Roadmap
Stage and plan for EvalOps Workbench
Current stage
Where this project sits today.
Researching
Now — Showcase deploy
now
The Vercel deploy is a public landing page with a public telemetry endpoint. The API skeleton is documented; production workload is not yet routed through it.
- Static landing page is live at vercel.app
- Public /api/stats Tier-B telemetry endpoint
- GitHub-derived metrics behind a 5-minute cache
- TELEMETRY_SCHEMA.md as the public contract
Next — MVP build
next
Implement the four MVP commitments. After this phase the system is promoted from "showcase" to "live" and the telemetry contract upgrades to Tier-A.
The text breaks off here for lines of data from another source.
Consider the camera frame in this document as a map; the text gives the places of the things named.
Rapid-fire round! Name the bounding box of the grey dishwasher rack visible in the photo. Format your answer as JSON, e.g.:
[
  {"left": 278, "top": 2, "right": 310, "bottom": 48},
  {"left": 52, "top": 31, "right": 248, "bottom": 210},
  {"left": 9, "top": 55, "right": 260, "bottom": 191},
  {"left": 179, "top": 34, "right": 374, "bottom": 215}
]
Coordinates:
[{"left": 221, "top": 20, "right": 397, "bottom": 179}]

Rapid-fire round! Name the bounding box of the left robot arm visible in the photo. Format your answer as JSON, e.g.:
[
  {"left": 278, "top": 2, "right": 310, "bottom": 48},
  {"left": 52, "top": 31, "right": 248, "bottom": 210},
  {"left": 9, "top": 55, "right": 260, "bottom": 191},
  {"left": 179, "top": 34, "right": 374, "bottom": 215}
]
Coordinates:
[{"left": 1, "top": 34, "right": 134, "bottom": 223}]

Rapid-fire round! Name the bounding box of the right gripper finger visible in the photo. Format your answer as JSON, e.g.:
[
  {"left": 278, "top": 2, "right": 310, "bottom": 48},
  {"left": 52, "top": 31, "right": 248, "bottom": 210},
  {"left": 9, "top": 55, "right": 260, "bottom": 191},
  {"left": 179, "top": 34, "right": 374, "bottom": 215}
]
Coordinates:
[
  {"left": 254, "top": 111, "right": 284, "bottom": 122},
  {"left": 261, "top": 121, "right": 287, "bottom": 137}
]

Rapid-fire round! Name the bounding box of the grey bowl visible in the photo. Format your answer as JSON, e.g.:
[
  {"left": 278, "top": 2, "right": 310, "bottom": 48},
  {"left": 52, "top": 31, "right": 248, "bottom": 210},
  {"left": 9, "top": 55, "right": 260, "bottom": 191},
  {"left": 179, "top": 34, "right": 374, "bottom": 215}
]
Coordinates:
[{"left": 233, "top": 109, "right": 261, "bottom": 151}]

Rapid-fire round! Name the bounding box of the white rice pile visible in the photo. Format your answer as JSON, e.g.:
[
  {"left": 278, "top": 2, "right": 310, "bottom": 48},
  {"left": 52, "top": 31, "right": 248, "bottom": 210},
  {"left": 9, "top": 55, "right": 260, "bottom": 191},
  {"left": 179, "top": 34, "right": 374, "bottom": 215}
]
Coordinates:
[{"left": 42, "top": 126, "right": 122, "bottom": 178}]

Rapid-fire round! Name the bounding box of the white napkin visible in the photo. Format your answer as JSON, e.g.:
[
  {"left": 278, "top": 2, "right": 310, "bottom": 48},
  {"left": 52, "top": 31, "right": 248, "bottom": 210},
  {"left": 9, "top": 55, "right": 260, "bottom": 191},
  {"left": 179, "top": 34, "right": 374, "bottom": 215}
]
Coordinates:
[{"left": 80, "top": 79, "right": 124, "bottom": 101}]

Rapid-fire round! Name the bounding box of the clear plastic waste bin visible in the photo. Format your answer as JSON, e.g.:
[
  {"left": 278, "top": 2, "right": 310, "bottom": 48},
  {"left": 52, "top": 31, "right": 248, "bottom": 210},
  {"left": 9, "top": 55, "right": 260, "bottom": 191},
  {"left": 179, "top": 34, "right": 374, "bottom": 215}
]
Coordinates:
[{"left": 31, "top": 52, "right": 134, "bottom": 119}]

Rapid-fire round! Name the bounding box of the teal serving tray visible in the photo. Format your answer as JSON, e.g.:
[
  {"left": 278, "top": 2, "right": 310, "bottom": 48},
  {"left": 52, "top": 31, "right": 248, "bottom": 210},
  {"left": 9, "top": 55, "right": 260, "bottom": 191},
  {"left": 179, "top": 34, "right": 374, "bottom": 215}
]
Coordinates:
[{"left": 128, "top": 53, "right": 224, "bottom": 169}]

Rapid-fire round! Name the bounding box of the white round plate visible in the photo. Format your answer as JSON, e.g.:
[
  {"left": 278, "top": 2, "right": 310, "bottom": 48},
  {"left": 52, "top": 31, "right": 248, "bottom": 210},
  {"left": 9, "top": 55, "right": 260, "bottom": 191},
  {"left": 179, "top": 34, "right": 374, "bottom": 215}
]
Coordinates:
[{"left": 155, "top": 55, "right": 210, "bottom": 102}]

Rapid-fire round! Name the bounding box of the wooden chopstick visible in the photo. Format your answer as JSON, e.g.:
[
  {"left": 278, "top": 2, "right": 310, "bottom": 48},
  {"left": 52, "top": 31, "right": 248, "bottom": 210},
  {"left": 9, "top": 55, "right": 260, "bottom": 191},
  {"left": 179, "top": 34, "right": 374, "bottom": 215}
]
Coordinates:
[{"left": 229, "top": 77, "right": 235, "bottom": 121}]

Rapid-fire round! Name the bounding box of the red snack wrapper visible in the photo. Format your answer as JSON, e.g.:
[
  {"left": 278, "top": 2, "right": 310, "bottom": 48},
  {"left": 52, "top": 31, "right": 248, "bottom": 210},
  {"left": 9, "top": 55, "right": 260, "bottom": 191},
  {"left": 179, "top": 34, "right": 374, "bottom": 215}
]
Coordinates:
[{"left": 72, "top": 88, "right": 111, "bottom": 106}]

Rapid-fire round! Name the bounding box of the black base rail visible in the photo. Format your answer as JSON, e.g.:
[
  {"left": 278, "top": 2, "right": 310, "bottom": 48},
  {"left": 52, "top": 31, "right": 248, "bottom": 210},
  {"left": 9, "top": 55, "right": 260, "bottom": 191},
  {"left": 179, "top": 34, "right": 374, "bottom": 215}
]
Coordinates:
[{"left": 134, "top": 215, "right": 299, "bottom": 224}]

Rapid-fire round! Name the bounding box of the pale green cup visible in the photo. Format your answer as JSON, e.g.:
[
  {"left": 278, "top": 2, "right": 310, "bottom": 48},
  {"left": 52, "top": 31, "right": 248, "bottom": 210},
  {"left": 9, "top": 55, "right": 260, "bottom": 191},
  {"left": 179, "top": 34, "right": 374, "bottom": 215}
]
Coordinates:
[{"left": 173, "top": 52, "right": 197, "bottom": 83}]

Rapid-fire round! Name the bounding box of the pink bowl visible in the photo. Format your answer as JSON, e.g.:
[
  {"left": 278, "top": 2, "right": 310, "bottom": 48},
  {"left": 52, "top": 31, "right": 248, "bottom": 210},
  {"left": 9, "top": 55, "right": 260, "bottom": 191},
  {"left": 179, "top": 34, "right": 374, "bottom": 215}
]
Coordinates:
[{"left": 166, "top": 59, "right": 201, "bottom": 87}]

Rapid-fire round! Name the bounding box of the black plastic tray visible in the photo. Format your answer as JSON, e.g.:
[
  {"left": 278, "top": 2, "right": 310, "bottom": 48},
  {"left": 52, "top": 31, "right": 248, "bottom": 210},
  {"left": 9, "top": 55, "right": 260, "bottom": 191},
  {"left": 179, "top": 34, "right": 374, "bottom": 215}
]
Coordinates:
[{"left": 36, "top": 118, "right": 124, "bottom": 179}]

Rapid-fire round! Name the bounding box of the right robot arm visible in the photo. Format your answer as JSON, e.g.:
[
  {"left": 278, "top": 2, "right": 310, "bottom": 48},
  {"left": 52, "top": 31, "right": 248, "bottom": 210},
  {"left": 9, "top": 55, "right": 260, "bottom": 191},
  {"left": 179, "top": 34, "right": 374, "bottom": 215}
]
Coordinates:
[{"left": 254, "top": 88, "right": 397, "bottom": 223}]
- Load datasets from JSON or CSV
- Run prompt or agent variants
- Score outputs with rubric functions
- Compare runs and export regressions
Later — Production graduation
later
Once the MVP runs real workload, the dashboard upgrades to Tier-A telemetry with workload counters (per-system metric set), middleware-recorded query/run logs, and Postgres-persisted aggregations.
- Tier-A live telemetry replaces Tier-B GitHub-derived metrics
- Postgres persistence for workload counters
- Middleware-driven recording with privacy invariants
- Audit trail surfaced in the dashboard